Circular segments of inferior vena cava (IVC) from male and female Sprague-Dawley rats were suspended between two wires, and isometric contraction (in mg/mg tissue) to phenylephrine, angiotensin II (AngII), and 96 mM KCl was measured. To investigate sex differences in venous smooth muscle, Ca(2+) release from the intracellular stores, and Ca(2+) entry from the extracellular space, the transient phenylephrine contraction in 0 Ca(2+) Krebs was measured. Extracellular CaCl(2) (0.1, 0.3, 0.6, 1, 2.5 mM) was added, and the [Ca(2+)](e)-dependent contraction was measured. To investigate sex differences in venous endothelial function, acetylcholine-induced relaxation was measured.
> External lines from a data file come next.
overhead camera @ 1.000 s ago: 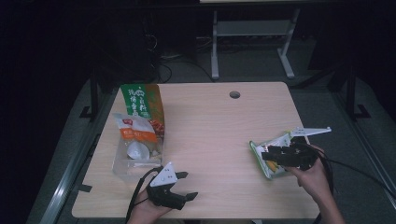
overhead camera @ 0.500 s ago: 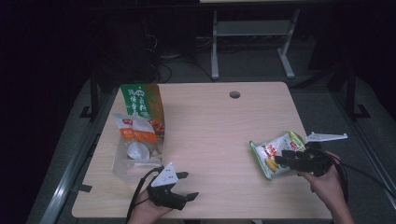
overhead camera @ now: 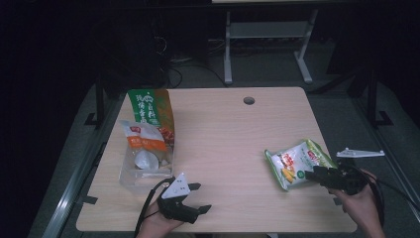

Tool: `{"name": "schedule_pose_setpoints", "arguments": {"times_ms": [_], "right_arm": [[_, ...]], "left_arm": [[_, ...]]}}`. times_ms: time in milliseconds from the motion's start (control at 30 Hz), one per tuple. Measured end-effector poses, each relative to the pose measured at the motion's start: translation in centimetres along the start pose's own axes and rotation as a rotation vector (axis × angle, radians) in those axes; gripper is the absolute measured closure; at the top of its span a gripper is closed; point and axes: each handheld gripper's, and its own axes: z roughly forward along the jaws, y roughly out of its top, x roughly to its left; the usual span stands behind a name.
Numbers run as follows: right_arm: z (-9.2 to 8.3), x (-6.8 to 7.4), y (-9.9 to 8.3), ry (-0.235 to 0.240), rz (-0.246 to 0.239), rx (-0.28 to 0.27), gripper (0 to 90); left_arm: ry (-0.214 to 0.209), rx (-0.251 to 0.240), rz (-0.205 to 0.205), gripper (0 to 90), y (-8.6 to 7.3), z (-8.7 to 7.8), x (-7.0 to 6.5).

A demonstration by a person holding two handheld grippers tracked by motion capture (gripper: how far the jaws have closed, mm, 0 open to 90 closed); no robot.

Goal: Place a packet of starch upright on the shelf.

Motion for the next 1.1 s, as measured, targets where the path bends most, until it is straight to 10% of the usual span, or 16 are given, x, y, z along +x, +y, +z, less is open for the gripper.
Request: {"name": "schedule_pose_setpoints", "arguments": {"times_ms": [533,1100], "right_arm": [[-0.8,-1.9,-3.1,-0.076,0.097,0.03,44.9],[1.7,-4.3,-3.0,-0.041,0.206,0.028,40.4]], "left_arm": [[-0.002,0.002,0.004,24.9,0.0,0.2,0.0],[-0.003,0.006,0.004,24.9,0.0,0.3,-0.1]]}}
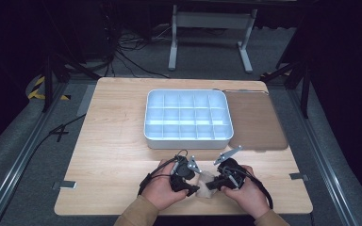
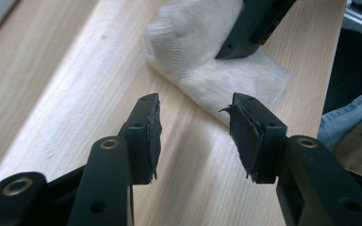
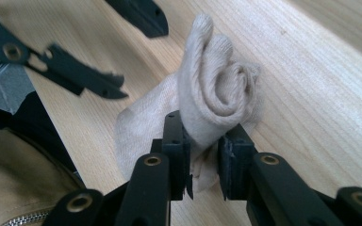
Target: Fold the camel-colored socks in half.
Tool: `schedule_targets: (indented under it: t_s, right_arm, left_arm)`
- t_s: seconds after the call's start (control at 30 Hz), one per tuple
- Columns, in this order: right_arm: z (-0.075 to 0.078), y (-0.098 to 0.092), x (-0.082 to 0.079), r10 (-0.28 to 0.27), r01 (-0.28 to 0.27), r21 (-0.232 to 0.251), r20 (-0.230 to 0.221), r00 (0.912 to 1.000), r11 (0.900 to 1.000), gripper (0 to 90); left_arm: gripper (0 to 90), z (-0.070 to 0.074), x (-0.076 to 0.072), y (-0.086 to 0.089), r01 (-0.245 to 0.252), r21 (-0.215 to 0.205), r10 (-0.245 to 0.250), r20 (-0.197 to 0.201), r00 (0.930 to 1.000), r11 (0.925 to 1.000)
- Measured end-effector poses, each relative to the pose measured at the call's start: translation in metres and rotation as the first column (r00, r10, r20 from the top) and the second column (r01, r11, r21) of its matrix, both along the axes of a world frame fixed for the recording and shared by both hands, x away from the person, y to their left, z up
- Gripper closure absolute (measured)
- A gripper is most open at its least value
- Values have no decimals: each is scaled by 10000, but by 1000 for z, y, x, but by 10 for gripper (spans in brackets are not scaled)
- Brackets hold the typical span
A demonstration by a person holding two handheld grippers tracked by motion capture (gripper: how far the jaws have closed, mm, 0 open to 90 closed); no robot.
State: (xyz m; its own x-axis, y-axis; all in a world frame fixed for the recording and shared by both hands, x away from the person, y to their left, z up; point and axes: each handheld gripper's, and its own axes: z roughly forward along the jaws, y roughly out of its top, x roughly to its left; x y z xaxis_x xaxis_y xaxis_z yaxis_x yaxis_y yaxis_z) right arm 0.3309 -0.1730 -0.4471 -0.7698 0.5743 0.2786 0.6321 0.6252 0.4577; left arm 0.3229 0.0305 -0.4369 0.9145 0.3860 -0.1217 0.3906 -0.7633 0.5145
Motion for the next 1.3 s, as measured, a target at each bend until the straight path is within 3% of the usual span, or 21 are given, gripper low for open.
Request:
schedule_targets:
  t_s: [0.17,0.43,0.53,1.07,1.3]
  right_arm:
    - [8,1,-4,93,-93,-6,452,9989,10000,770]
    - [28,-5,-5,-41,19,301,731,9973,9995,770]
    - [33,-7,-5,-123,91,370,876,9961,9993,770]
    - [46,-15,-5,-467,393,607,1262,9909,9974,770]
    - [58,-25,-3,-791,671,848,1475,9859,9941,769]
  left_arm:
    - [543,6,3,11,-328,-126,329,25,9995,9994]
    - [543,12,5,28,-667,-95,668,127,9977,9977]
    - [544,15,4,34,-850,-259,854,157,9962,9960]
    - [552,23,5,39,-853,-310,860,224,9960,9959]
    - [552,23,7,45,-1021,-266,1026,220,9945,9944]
To test the role of specific ERs, the amount of venous tissue ERs was measured using Western blots, and the venous relaxation in response to 17beta-estradiol (E2, activator of most ERs), 4,4,'4''-(4-propyl-[1H]-pyrazole-1,3,5-triyl)-tris-phenol (PPT; ERalpha agonist), 2,3-bis(4-hydroxyphenyl)-propionitrile (DPN; ERbeta agonist), and ICI 182,780 (ERalpha/ERbeta antagonist, and G protein-coupled receptor 30 [GPR30] agonist) was measured in IVC segments nontreated or treated with the nitric oxide synthase (NOS) inhibitor N(omega)-nitro-L-arginine methyl ester (L-NAME).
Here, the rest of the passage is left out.